Characteristics | Adjusted OR (95% CI) | P-value |
---|---|---|
Age | 0.94 (0.88 ~ 0.99) | 0.07 |
Sex | ||
Female | 1.00 | - |
Male | 4.88 (1.25 ~ 20.17) | 0.02* |
Marital status | ||
Married or living with partner | 1.00 | - |
Divorced/widowed | 2.24 (0.71 ~ 7.94) | 0.19 |
Current illicit drug use | ||
Heroin (yes vs. no) | 0.38 (0.15 ~ 0.94) | 0.04* |
Number of comedications per MMTP participation monthsa | 1.41 (1.17 ~ 1.79) | 0.002* |
Stepwise logistic regression analysis was performed to identify associations of predictive variables
aThe number of comedications per MMTP participation months: MMT participation period for each patient divided by the total number of comedications
OR = odds ratio.
*: < 0.05; **: < 0.0001
Finally, a total of 6 ADR cases considered to have potential MDIs of level 1 or 2 were identified from the prescription database (Table 7). Two cases exhibited symptoms of ADRs, such as depression and anxiety, while combining methadone with tramadol. Another two patients had received the 1st generation antipsychotics (e.g., chlorpromazine, thioridazine) for psychotic disorders, and methadone-related ADRs were observed. The last two cases appeared to have ADRs associated with co-administration of methadone with dexamethasone, paroxetine, and ketoconazole, which are a CYP3A4 strong inducer, a CYP2B6 moderate inhibitor, and a CYP3A4 strong inhibitor, respectively.
Table 7.
Case no. | Suspected Drugs | Mechanisms | Description |
---|---|---|---|
1 | Thioridazine | Additive CNS and respiratory depression | A 38-year-old man was diagnosed with drug-induced psychotic disorder with hallucinations and started on thioridazine, flunitrazepam, and trihexyphenidyl for three months. He then experienced anxiety causing hyperventilation, and was consequently treated with midazolam and oxazolam. |
2 | Chlorpromazine | Additive CNS and respiratory depression | A 31-year-old woman was started on chlorpromazine for insomnia. After three months, she was diagnosed with hyperventilation and tachycardia, which may have been a result of methadone or a methadone-chlorpromazine interaction. |
3 | Tramadol | May result in withdrawal symptoms | A 48-year-old man was started on tramadol for a month.

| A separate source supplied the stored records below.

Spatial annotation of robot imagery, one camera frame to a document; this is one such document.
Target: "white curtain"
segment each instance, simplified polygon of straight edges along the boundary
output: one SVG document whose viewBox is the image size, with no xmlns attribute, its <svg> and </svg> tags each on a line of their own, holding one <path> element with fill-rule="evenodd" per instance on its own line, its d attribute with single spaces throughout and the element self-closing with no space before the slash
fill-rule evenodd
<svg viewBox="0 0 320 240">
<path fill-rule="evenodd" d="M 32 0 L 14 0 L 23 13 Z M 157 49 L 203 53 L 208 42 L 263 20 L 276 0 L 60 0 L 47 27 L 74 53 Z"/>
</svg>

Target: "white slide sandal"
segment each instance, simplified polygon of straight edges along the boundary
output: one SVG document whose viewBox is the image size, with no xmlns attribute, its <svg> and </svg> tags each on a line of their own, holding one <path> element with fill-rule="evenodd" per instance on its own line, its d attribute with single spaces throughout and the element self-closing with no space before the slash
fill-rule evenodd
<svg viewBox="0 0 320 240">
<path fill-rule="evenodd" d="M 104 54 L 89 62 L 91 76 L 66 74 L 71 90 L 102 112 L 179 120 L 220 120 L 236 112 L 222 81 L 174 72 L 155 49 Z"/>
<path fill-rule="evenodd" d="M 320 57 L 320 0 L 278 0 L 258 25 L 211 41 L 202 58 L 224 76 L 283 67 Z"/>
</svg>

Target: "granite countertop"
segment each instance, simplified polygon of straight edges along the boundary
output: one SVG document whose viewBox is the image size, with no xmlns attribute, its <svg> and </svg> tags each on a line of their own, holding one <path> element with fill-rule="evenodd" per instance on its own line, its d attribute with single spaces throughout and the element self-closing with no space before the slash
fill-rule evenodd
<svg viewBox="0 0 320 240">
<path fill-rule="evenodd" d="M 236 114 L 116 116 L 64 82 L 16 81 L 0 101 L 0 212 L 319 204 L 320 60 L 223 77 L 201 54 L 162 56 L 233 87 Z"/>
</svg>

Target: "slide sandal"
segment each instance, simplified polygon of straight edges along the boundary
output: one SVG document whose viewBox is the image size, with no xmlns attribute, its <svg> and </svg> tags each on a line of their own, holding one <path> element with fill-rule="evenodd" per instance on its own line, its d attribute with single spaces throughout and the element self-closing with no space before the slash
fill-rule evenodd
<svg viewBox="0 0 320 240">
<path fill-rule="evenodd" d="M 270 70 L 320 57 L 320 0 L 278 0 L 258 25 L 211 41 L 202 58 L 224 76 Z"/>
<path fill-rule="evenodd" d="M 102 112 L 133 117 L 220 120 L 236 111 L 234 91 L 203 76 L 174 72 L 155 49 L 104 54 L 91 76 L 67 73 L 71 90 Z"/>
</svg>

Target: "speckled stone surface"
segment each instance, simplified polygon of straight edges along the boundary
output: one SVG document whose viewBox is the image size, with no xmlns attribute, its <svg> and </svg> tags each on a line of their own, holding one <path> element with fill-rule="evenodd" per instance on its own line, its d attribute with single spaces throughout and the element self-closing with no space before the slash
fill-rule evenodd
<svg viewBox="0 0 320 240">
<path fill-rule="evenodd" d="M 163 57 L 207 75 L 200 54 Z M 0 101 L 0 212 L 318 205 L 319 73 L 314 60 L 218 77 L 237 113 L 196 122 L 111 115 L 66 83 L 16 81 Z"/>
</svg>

He then felt anxious, which may have been caused by a methadone-tramadol interaction. Upon discontinuing tramadol, no other symptoms related to anxiety persisted. |
Dexamethasone | CYP3A4 strong inducer | This man was started on dexamethasone for intracranial injury. After coadministering methadone with dexamethasone for a month, he started to feel anxious. | |
4 | Tramadol | May result in withdrawal symptoms | A 48-year-old man was prescribed tramadol for a month for fractures of the tibia and fibula. Then, he developed a depressive mood, which may be owing to a methadone-tramadol interaction. |
5 | Paroxetine | CYP2B6 moderate inhibitor | A 38-year-old man was diagnosed with depression and started on paroxetine for several months. When methadone was coadministered with paroxetine, an anxious feeling persisted. |
6 | Ketoconazole | CYP3A4 strong inhibitor | A 41-year-old man's foot was infected with mycoses and was started on ketoconazole for two months. He was then diagnosed with angina pectoris, which may be due to a methadone-ketoconazole interaction. Upon stopping ketoconazole, he did not experience any symptoms related to angina. |
Discussion
This was the first study that utilized multiple data sources to systematically examine methadone-drug interactions since the MMTP was implemented in Taiwan and to determine demographic and clinical correlates of comedication and MDIs among MMTP patients. Owing to the high coverage rate of the NHI (99%) in Taiwan, we were able to use the comprehensively collected national clinical data to characterize MDIs. Because the probability of MDIs and associated morbidities increases with polydrug use and some MDIs (e.g., an enhanced risk of overdose and poorer retention) may intensify poor outcomes among MMTP patients, it is clinically important to understand factors affecting MDIs in order to inform early detection and prevention of MDIs and to reduce adverse effects.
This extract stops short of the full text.